Forum for Science, Industry and Business

Sponsored by:     3M 
Search our Site:

 

A paper battery powered by bacteria

21.08.2018

In remote areas of the world or in regions with limited resources, everyday items like electrical outlets and batteries are luxuries. Health care workers in these areas often lack electricity to power diagnostic devices, and commercial batteries may be unavailable or too expensive. New power sources are needed that are low-cost and portable. Today, researchers report a new type of battery -- made of paper and fueled by bacteria --- that could overcome these challenges.

The researchers will present their results today at the 256th National Meeting & Exposition of the American Chemical Society (ACS). ACS, the world's largest scientific society, is holding the meeting here through Thursday. It features more than 10,000 presentations on a wide range of science topics.


Researchers harnessed bacteria to power these paper batteries.

Credit: Seokheun Choi

"Paper has unique advantages as a material for biosensors," says Seokheun (Sean) Choi, Ph.D., who is presenting the work at the meeting. "It is inexpensive, disposable, flexible and has a high surface area. However, sophisticated sensors require a power supply. Commercial batteries are too wasteful and expensive, and they can't be integrated into paper substrates. The best solution is a paper-based bio-battery."

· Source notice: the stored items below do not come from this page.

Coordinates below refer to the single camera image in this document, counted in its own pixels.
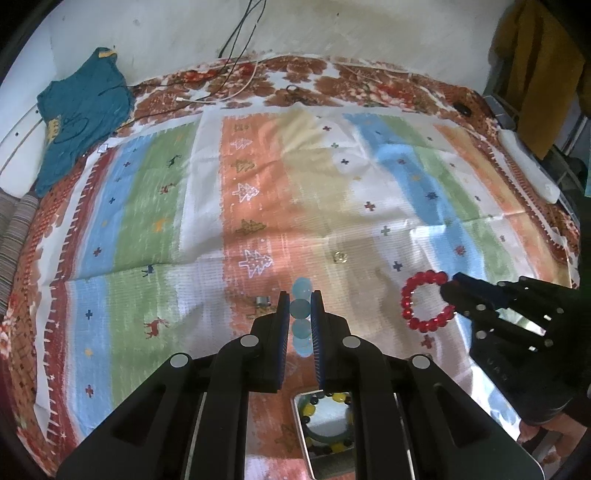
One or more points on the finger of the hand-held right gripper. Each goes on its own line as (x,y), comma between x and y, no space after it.
(475,314)
(494,291)

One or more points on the silver metal tin box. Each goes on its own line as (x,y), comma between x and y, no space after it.
(330,464)

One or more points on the brown striped cushion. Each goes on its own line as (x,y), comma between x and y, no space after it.
(14,230)

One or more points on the teal garment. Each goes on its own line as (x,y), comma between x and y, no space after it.
(78,115)

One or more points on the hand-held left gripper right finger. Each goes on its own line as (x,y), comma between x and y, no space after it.
(318,341)

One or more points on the white bolster pillow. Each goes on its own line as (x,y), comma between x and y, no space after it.
(531,166)

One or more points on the small black object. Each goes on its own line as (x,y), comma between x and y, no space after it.
(461,109)

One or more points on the white bed headboard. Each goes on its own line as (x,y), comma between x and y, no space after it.
(14,157)

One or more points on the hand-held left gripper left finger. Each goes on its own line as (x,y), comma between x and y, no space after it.
(281,332)

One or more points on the mustard yellow hanging garment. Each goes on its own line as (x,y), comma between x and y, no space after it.
(540,69)

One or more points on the grey box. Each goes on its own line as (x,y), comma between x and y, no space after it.
(501,110)

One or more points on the person's right hand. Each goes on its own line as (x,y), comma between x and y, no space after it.
(554,438)

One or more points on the striped pastel cloth mat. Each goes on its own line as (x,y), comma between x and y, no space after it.
(254,184)

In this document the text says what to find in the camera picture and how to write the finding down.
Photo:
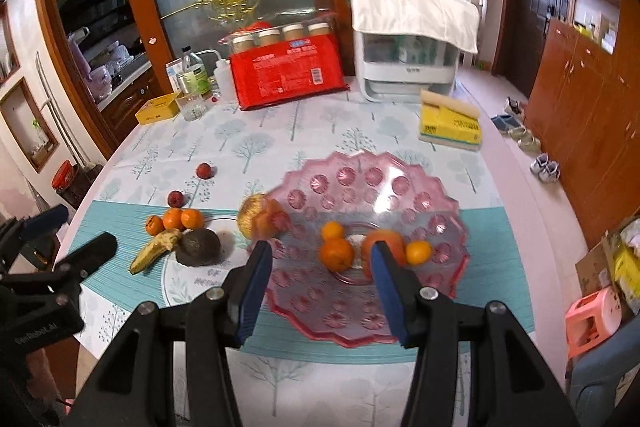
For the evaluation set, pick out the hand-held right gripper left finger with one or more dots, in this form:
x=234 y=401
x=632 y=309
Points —
x=252 y=292

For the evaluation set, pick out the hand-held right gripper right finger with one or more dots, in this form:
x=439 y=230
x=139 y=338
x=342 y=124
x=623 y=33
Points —
x=392 y=292

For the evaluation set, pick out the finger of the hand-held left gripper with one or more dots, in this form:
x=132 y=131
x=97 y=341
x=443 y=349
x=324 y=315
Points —
x=45 y=218
x=87 y=252

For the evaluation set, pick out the small orange tangerine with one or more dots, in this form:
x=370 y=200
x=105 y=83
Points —
x=154 y=224
x=173 y=219
x=332 y=230
x=418 y=253
x=192 y=219
x=337 y=254

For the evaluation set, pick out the red apple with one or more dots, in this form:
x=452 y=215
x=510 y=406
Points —
x=390 y=236

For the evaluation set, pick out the ripe yellow banana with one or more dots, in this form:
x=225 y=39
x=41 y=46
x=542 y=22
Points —
x=150 y=252

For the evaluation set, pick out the dark green avocado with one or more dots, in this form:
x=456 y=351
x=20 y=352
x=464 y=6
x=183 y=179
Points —
x=200 y=247

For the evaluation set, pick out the small orange persimmon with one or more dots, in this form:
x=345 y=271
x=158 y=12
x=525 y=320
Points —
x=272 y=219

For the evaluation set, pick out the yellow brown speckled pear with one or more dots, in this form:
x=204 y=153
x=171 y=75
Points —
x=250 y=214

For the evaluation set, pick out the small red lychee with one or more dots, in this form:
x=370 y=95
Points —
x=175 y=198
x=204 y=170

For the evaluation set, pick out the pink plastic fruit bowl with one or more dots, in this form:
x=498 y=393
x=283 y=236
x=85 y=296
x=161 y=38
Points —
x=350 y=187

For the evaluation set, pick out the red lidded floor jar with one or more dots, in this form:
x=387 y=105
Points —
x=65 y=174

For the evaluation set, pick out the round white placemat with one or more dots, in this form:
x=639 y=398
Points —
x=200 y=282

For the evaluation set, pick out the kitchen counter cabinet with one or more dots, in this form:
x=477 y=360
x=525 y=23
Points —
x=130 y=97

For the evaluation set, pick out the yellow cardboard box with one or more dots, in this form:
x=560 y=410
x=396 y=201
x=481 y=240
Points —
x=157 y=108

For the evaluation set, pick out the yellow sponge pack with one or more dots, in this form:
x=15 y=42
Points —
x=452 y=124

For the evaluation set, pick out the clear drinking glass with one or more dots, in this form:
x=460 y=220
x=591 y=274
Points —
x=191 y=107

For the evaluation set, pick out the white carton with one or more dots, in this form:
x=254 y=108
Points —
x=172 y=74

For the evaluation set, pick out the pink plastic stool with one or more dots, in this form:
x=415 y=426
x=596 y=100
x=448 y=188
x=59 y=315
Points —
x=590 y=314

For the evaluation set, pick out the beige slipper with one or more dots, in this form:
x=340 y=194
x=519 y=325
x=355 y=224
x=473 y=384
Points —
x=519 y=132
x=527 y=143

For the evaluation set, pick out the brown cardboard box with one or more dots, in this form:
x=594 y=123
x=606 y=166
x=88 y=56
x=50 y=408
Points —
x=592 y=267

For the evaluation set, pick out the blue slipper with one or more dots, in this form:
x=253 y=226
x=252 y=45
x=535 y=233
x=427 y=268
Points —
x=502 y=122

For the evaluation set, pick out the clear bottle green label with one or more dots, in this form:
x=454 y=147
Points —
x=192 y=74

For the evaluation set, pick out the white squeeze bottle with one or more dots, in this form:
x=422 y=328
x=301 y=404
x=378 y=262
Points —
x=223 y=82

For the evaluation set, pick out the white countertop appliance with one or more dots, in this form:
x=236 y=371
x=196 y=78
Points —
x=400 y=77

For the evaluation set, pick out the dark sneaker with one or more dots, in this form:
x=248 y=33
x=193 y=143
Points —
x=512 y=106

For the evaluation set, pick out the red paper cup package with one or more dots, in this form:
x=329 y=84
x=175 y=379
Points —
x=285 y=72

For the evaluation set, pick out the blue grey chair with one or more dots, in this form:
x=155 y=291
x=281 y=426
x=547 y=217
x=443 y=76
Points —
x=605 y=372

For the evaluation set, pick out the red plastic bag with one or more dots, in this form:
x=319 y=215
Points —
x=259 y=26

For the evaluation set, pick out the white towel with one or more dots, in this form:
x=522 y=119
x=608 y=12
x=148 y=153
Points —
x=415 y=12

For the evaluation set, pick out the brown wooden cabinet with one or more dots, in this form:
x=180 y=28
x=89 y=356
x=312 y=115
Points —
x=585 y=82

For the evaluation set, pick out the dark entrance door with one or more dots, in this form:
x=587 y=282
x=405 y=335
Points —
x=535 y=17

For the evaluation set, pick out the large wooden wall niche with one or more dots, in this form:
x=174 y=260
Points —
x=30 y=127

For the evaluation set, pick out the small wooden wall niche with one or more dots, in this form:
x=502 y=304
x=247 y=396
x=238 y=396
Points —
x=7 y=47

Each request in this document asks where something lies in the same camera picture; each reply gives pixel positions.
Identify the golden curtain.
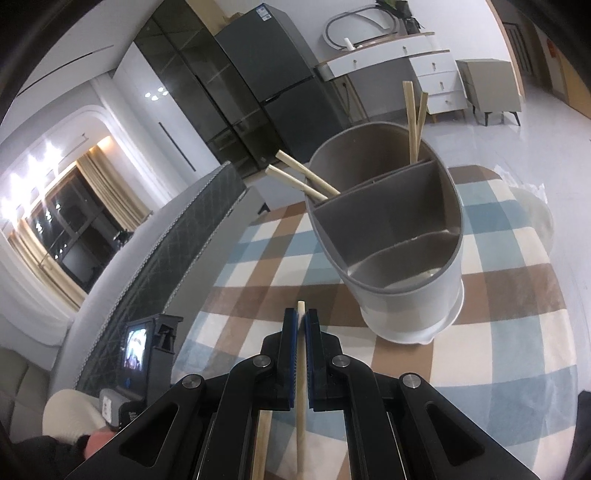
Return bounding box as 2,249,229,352
76,151,154,234

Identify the checkered tablecloth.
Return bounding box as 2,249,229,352
175,164,581,480

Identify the grey nightstand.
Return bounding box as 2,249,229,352
455,59,526,128

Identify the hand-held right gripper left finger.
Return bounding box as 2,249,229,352
65,309,302,480

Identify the dark window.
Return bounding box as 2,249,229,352
25,178,125,295

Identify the person's left forearm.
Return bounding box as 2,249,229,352
9,431,93,480

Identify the person's beige trouser leg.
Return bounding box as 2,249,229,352
42,389,122,445

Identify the person's left hand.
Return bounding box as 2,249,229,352
85,427,115,460

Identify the dark grey quilted mattress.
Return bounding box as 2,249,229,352
74,161,249,393

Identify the pale wooden chopstick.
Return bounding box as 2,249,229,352
403,80,421,164
265,166,329,202
294,300,309,472
276,150,342,195
250,410,274,480
410,91,430,164

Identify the beige tufted upholstery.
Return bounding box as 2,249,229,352
0,346,54,445

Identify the oval vanity mirror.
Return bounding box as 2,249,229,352
323,4,409,50

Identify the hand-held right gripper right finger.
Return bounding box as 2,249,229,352
304,310,527,480

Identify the dark grey refrigerator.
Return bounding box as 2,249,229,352
215,4,352,163

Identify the grey bed frame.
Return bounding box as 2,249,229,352
164,188,269,324

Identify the dark wrapped flower bouquet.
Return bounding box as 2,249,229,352
376,0,426,34

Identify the white vanity desk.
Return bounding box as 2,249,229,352
316,32,456,136

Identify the yellow wooden door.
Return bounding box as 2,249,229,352
536,28,591,118

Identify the white glossy wardrobe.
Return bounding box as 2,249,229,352
113,44,222,174

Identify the grey white utensil holder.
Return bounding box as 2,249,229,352
307,121,465,345

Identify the dark glass cabinet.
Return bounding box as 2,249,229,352
134,0,280,182

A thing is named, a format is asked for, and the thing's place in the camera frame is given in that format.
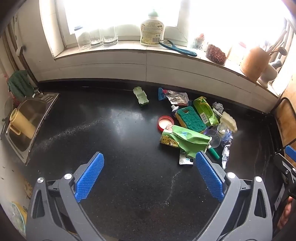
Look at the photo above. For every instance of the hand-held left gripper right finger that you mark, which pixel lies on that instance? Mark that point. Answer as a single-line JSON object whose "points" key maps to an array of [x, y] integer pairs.
{"points": [[210, 177]]}

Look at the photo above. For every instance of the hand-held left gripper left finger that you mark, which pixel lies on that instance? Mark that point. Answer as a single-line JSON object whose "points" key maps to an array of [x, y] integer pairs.
{"points": [[89, 177]]}

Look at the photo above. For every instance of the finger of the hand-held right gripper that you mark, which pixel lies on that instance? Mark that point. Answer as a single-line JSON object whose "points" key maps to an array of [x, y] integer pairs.
{"points": [[285, 166], [291, 154]]}

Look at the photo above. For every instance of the green and yellow sponge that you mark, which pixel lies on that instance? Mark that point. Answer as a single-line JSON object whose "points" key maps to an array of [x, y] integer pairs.
{"points": [[190, 119]]}

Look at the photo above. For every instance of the person's right hand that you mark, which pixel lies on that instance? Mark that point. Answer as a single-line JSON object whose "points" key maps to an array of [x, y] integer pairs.
{"points": [[288, 213]]}

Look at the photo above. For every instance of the green pen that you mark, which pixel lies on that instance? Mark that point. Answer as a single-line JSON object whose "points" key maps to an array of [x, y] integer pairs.
{"points": [[214, 153]]}

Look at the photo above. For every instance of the silver foil wrapper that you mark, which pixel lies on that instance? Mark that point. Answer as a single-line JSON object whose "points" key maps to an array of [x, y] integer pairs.
{"points": [[226, 154]]}

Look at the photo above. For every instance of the white blister card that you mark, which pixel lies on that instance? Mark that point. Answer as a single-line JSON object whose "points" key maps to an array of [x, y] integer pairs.
{"points": [[186, 160]]}

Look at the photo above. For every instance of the clear plastic cup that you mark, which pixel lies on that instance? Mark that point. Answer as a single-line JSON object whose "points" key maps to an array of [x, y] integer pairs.
{"points": [[216, 138]]}

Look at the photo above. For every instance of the green cartoon plastic bag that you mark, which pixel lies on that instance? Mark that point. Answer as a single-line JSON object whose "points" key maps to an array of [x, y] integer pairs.
{"points": [[185, 139]]}

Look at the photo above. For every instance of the cream spray trigger head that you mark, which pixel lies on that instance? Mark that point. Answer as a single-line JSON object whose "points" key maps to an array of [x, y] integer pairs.
{"points": [[229, 121]]}

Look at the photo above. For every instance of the green cardboard carton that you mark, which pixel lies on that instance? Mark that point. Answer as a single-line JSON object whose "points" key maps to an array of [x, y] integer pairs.
{"points": [[205, 112]]}

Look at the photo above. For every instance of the crumpled grey foil ball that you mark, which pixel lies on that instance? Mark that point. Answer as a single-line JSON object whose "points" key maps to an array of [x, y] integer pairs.
{"points": [[218, 107]]}

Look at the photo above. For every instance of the red jar lid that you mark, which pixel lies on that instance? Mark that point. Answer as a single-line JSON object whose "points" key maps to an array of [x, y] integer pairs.
{"points": [[164, 122]]}

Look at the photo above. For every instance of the white toothpaste tube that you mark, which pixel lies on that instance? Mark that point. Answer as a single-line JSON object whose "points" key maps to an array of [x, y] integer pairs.
{"points": [[175, 107]]}

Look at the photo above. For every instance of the yellow green plate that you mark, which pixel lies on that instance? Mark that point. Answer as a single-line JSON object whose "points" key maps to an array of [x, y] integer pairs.
{"points": [[18, 217]]}

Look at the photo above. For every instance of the yellow plastic pitcher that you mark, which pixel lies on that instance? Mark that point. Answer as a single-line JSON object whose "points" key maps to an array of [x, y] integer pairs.
{"points": [[23, 124]]}

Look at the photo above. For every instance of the blue foil snack wrapper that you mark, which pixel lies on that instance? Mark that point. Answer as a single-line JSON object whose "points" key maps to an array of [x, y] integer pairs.
{"points": [[175, 97]]}

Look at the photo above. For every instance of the stainless steel sink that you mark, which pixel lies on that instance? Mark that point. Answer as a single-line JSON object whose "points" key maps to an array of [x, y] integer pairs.
{"points": [[32, 109]]}

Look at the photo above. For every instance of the green plastic toy truck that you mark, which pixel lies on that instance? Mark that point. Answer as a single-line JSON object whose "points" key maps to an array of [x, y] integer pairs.
{"points": [[141, 96]]}

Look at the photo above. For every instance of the wooden utensil holder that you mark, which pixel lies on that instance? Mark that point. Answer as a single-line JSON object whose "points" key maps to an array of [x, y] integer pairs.
{"points": [[254, 63]]}

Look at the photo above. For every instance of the metal ladle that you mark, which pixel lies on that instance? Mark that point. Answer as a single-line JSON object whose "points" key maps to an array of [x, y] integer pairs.
{"points": [[282, 51]]}

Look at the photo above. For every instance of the wooden spatula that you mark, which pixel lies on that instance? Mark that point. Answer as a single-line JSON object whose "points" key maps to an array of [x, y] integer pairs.
{"points": [[278, 41]]}

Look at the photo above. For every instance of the green cloth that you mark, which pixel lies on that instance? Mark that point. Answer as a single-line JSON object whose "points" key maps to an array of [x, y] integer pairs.
{"points": [[19, 84]]}

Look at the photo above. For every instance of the jar of dried red chili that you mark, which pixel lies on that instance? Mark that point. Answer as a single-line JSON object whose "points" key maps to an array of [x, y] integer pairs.
{"points": [[216, 54]]}

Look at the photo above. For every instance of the clear drinking glass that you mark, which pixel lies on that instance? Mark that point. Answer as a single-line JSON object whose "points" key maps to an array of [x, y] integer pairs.
{"points": [[96, 40], [110, 39], [83, 42]]}

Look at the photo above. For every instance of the clear spice jar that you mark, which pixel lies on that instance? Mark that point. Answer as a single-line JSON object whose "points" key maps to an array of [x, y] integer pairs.
{"points": [[197, 42]]}

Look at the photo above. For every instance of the white detergent bottle green cap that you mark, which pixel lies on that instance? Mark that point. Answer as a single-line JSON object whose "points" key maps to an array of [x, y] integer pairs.
{"points": [[152, 32]]}

Researchers have previously developed disposable paper-based biosensors for cheap and convenient diagnosis of diseases and health conditions, as well as for detecting contaminants in the environment. Many such devices rely on color changes to report a result, but they often aren't very sensitive. To boost sensitivity, the biosensors need a power supply. Choi wanted to develop an inexpensive paper battery powered by bacteria that could be easily incorporated into these single-use devices.

So Choi and his colleagues at the State University of New York, Binghamton made a paper battery by printing thin layers of metals and other materials onto a paper surface. Then, they placed freeze-dried "exoelectrogens" on the paper. Exoelectrogens are a special type of bacteria that can transfer electrons outside of their cells.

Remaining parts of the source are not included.